(Dataset excerpts)

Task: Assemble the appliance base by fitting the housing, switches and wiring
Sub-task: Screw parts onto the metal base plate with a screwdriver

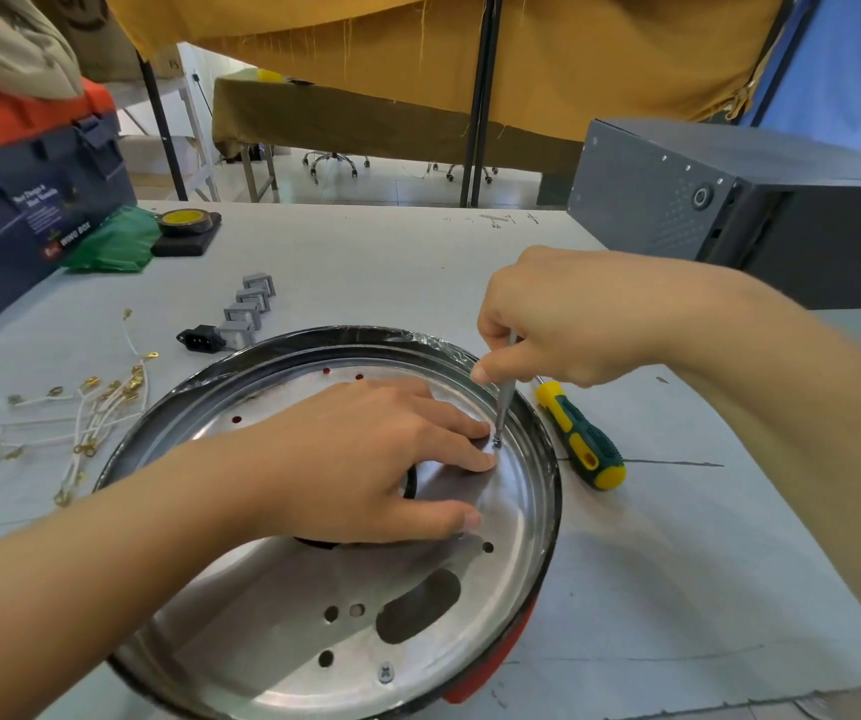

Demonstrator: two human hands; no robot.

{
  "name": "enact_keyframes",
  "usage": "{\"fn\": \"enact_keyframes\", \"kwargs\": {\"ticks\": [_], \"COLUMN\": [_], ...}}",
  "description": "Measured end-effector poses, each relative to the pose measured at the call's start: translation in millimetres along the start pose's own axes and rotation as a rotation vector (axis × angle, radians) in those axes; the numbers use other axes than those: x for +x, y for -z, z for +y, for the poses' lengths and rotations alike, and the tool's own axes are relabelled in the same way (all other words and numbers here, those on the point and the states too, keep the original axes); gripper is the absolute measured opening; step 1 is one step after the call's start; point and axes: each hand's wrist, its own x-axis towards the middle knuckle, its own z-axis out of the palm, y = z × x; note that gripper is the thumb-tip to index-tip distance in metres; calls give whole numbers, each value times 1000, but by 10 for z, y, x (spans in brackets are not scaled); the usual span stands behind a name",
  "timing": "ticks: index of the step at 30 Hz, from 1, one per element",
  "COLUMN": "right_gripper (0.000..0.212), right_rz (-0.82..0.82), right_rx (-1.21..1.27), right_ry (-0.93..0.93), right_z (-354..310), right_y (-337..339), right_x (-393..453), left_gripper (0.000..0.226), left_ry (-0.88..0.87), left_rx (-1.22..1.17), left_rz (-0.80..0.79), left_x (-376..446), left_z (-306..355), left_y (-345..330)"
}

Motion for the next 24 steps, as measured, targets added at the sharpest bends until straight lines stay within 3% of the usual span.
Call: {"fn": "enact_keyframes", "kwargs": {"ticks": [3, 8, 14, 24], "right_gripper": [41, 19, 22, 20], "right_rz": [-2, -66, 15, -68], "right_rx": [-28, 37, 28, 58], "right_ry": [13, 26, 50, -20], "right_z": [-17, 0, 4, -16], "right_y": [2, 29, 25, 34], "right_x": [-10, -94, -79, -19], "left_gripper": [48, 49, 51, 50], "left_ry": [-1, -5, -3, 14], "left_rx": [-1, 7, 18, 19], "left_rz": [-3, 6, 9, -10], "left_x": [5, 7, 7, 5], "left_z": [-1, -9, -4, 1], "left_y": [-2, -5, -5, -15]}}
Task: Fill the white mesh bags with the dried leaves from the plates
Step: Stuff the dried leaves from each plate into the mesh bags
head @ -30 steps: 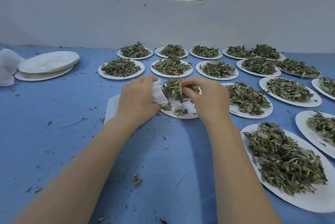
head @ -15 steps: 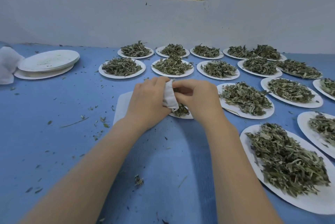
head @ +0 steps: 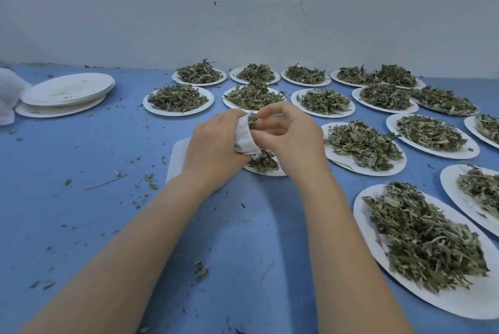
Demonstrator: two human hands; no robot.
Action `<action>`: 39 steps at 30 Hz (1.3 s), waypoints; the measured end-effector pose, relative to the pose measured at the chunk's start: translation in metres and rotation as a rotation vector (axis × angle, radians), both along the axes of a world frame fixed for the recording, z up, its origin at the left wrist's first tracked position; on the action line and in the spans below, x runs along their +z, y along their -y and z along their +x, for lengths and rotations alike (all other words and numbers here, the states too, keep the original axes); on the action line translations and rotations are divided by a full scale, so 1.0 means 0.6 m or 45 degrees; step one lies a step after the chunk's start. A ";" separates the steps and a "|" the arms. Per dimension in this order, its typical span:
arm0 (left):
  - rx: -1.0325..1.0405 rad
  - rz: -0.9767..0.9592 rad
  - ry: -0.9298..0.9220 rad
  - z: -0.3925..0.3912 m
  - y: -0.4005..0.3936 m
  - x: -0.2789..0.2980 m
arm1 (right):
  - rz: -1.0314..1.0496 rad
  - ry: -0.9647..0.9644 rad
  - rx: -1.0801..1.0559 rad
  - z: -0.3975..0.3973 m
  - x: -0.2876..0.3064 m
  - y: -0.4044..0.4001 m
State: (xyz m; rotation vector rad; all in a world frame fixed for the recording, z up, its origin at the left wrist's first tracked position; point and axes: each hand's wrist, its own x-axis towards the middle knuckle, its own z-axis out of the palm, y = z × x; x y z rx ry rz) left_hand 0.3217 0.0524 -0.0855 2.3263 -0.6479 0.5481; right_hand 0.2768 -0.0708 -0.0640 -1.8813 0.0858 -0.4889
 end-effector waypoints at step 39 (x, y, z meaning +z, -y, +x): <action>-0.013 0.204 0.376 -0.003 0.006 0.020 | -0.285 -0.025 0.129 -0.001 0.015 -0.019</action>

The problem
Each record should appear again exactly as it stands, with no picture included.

Exercise answer
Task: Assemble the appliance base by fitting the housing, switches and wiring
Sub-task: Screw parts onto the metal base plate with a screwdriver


Demonstrator: two human hands; no robot.

{
  "name": "enact_keyframes",
  "usage": "{\"fn\": \"enact_keyframes\", \"kwargs\": {\"ticks\": [_], \"COLUMN\": [_], ...}}",
  "description": "Measured end-effector poses, each relative to the pose measured at the call's start: translation in millimetres along the start pose's own axes and rotation as a rotation vector (axis × angle, radians) in those axes; the numbers use other axes than those: x for +x, y for -z, z for +y, for the poses' lengths and rotations alike, and the tool's own axes are relabelled in the same way (all other words and numbers here, those on the point and the states too, keep the original axes); gripper is the absolute measured opening; step 1 is one step after the call's start; point and axes: each hand's wrist, its own x-axis towards the middle knuckle, its own z-axis out of the palm, y = z × x; note that gripper is the thumb-tip to index-tip distance in metres; calls give whole numbers, each value times 1000, but by 10 for z, y, x (spans in brackets are not scaled); the usual span stands behind a name",
  "timing": "ticks: index of the step at 30 Hz, from 1, one per element",
  "COLUMN": "right_gripper (0.000..0.212), right_rz (-0.82..0.82), right_rx (-1.21..1.27), right_ry (-0.93..0.93), right_z (-354..310), right_y (-337..339), right_x (-393..453), left_gripper (0.000..0.226), left_ry (-0.88..0.87), left_rx (-1.22..1.17), left_rz (-0.80..0.79), left_x (-376..446), left_z (-306..355), left_y (-345..330)"
}

Motion for the next 24 steps, as measured, targets added at the sharpest bends until straight lines stay within 3% of the usual span.
Call: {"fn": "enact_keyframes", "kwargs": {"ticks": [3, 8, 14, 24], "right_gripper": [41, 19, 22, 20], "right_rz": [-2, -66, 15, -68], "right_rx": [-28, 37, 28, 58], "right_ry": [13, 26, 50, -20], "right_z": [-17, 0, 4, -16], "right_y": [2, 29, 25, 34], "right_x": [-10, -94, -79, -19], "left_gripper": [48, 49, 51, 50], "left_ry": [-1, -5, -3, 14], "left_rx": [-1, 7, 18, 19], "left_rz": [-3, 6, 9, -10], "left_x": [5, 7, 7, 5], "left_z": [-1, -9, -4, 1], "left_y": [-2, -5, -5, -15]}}
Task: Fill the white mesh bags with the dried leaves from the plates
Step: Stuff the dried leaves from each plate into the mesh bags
head @ -30 steps: 
head @ -15 steps: 
head @ +0 steps: 
Demonstrator: two human hands; no robot.
Action `<action>`: 39 steps at 30 Hz (1.3 s), waypoints; the measured end-effector pose, relative to the pose measured at the chunk's start: translation in metres and rotation as a rotation vector (axis × angle, radians), both along the axes of a world frame fixed for the recording, z up, its origin at the left wrist's first tracked position; on the action line and in the spans below, x runs along their +z, y along their -y and z along their +x, for lengths and rotations alike (all other words and numbers here, the states too, keep the original axes); on the action line translations and rotations are divided by a full scale, so 1.0 means 0.6 m or 45 degrees; step one lies a step after the chunk's start. A ";" separates the steps and a "|" the arms. Per dimension in this order, its typical span:
arm0 (left):
  - rx: -1.0325..1.0405 rad
  - rz: -0.9767..0.9592 rad
  - ry: -0.9298..0.9220 rad
  - z: -0.3925..0.3912 m
  - y: -0.4005..0.3936 m
  - x: -0.2789..0.2980 m
arm1 (right):
  - rz: -1.0314..1.0496 rad
  - ry: -0.9647..0.9644 rad
  - rx: -1.0801..1.0559 rad
  - z: -0.3975..0.3973 m
  - x: -0.2876..0.3064 m
  - y: -0.4044..0.4001 m
State: (xyz m; rotation vector rad; all in a world frame fixed for the recording, z up, its origin at the left wrist's first tracked position; point and axes: each hand's wrist, its own x-axis towards the middle knuckle, its own z-axis out of the palm, y = z × x; x y z rx ry rz) left_hand 0.3217 0.0524 -0.0855 2.3263 -0.6479 0.5481; right_hand 0.2768 -0.0708 -0.0640 -1.8813 0.0858 -0.4889
 end-effector waypoints at step 39 (x, y, z meaning +z, -y, +x): <action>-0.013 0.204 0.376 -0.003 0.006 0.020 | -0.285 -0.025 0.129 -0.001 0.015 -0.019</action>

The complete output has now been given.